Slow Count-Distinct Query

[Date Prev][Date Next][Thread Prev][Thread Next][Date Index][Thread Index]

 



On Friday, April 4, 2014, Varadharajan Mukundan <srinathsmn@xxxxxxxxx> wrote:
Hi Jeff,

It looks like the original emailer wrote a query that the planner is not smart enough to plan properly (A known limitation of that kind of query).  He then made a bunch of changes, none of which worked.  He then re-wrote the query into a form for which the planner does a better job on.  What we do not know is, what would happen if he undoes all of those other changes and *just* uses the new form of the query?


I was also pairing up with Chris (original emailer) on this issue and in order to reproduce it, i've a created a two column table with following schema with 1.9 Million dummy rows:

=================================

a=# \d participants
                                 Table "public.participants"
 Column |          Type          |                         Modifiers
--------+------------------------+-----------------------------------------------------------
 id     | integer                | not null default nextval('participants_id_seq'::regclass)
 email  | character varying(255) |

I've tried out various scenarios on this table and recorded it as a transcript below: (Please read it as we read a shell script from top to bottom continuously to get the whole idea):

; Create table and Insert 1.9 Million rows

a=# create table participants(id serial, email varchar(255));
NOTICE:  CREATE TABLE will create implicit sequence "participants_id_seq" for serial column "participants.id"
CREATE TABLE
a=# \d participants
                                 Table "public.participants"
 Column |          Type          |                         Modifiers
--------+------------------------+-----------------------------------------------------------
 id     | integer                | not null default nextval('participants_id_seq'::regclass)
 email  | character varying(255) |

a=# copy participants from '/tmp/a.csv' with csv;
COPY 1999935

Thanks for the detailed response.  I don't have access to your /tmp/a.csv of course, I so I just used this:

insert into participants (email) select md5(floor(random()*1000000)::text) from generate_series(1,2000000);

This gives each email showing up about twice.

 

a=# EXPLAIN (ANALYZE) select count(1) from (select email from participants where email=email group by email) x;
                                                            QUERY PLAN
-----------------------------------------------------------------------------------------------------------------------------------
 Aggregate  (cost=37874.94..37874.96 rows=1 width=0) (actual time=1549.258..1549.258 rows=1 loops=1)
   ->  HashAggregate  (cost=37763.19..37812.86 rows=4967 width=16) (actual time=1168.114..1461.672 rows=1000000 loops=1)
         ->  Seq Scan on participants  (cost=0.00..37738.19 rows=10000 width=16) (actual time=0.045..411.267 rows=1999935 loops=1)
               Filter: ((email)::text = (email)::text)
 Total runtime: 1567.586 ms
(5 rows)

What you have done here is trick the planner into thinking your query will be 200 times smaller than it actually is, and thus the hash table will be 200 times smaller than it actually is and therefore will fit in allowed memory.  This is effective at getting the more efficient hash agg.  But it no more safe than just giving it explicit permission to use that much memory for this query by increasing work_mem by 200 fold.

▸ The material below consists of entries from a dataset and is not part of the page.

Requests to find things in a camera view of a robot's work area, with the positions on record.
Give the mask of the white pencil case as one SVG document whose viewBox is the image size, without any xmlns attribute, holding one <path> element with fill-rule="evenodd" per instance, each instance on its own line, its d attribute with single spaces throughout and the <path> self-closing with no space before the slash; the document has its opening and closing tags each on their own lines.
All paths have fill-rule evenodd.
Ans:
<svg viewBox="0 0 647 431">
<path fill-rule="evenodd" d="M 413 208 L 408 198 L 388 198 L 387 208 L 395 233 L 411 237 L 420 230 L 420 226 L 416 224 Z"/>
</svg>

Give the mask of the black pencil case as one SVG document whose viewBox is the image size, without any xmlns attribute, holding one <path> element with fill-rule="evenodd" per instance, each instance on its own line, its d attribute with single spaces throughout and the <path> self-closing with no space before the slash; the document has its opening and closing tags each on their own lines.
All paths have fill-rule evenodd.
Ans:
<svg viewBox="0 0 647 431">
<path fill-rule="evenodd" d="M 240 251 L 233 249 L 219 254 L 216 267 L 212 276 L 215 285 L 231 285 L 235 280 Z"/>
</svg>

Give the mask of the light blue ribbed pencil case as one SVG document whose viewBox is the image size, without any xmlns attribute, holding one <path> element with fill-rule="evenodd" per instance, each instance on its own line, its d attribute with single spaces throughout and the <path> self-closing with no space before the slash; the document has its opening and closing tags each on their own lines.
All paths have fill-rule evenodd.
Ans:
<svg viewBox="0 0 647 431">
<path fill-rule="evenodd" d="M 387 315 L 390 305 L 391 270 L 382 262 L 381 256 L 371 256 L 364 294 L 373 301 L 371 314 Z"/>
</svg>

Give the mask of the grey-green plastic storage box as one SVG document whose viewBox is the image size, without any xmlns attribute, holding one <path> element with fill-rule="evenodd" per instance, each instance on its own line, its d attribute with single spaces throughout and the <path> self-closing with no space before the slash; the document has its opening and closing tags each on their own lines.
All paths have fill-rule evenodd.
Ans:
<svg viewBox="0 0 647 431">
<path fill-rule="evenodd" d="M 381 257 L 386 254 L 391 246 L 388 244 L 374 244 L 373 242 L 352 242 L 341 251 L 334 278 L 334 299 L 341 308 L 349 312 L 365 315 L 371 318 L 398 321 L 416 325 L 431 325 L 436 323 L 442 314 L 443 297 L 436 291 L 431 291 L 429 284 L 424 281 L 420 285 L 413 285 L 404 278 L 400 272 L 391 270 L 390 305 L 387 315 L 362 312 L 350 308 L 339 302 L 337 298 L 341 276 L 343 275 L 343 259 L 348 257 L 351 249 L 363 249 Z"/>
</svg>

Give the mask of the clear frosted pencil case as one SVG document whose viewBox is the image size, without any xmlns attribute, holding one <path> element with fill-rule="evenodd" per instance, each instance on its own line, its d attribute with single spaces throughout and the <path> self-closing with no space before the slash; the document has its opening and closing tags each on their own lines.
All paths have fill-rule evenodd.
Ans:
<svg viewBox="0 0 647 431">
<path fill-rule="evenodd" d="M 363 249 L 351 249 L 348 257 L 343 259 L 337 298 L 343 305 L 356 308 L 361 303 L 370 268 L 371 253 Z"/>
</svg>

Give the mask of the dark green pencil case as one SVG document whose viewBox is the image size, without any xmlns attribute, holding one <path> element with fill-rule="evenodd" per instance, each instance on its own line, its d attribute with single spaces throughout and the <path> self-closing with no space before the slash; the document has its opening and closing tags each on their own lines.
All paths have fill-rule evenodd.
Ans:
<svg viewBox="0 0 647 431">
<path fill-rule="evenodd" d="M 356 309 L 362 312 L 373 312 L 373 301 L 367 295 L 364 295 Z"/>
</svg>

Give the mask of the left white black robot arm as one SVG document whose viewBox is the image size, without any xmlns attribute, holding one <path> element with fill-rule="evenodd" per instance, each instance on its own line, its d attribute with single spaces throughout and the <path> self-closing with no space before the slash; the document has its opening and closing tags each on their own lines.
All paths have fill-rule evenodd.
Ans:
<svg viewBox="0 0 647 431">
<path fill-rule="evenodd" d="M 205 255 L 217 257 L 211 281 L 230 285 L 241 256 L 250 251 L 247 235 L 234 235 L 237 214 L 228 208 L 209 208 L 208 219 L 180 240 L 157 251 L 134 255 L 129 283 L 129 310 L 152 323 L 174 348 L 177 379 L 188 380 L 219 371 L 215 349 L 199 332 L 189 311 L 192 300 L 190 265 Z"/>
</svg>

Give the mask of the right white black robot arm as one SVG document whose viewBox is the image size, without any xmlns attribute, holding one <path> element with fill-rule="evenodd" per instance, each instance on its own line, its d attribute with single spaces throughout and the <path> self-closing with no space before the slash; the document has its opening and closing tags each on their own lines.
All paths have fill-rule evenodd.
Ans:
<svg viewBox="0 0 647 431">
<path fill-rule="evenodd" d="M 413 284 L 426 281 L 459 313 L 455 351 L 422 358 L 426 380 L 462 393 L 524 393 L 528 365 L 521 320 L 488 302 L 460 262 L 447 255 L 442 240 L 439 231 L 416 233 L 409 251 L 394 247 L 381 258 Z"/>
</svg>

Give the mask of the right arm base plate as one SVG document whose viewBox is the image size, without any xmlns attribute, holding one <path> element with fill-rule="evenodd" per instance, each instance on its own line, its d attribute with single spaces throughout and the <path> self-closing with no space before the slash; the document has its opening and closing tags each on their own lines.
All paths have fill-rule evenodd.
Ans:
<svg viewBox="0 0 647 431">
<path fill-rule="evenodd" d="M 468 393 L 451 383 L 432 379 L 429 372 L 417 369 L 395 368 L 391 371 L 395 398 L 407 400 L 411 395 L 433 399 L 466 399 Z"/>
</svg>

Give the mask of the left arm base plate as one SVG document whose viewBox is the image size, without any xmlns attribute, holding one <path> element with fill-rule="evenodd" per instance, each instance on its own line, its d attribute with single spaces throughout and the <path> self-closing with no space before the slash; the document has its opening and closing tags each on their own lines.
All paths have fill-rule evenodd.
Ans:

I am kind of surprised that the planner is so easily fooled by that.
 


; Creation of idx on email field

a=# create index email_idx on participants(email);
CREATE INDEX
 

a=#  EXPLAIN (ANALYZE)  select count(1) from (select email from participants group by email) x;
                                                             QUERY PLAN
-------------------------------------------------------------------------------------------------------------------------------------
 Aggregate  (cost=48622.59..48622.60 rows=1 width=0) (actual time=1242.718..1242.718 rows=1 loops=1)
   ->  HashAggregate  (cost=26273.09..36206.20 rows=993311 width=16) (actual time=855.215..1150.781 rows=1000000 loops=1)
         ->  Seq Scan on participants  (cost=0.00..21273.25 rows=1999935 width=16) (actual time=0.058..217.105 rows=1999935 loops=1)
 Total runtime: 1264.234 ms
(4 rows)


I can't reproduce this at all, except by increasing work_mem.   The hash table needed for this is no smaller than the hash table needed before the index was built.  Did you increase work_mem before the above plan?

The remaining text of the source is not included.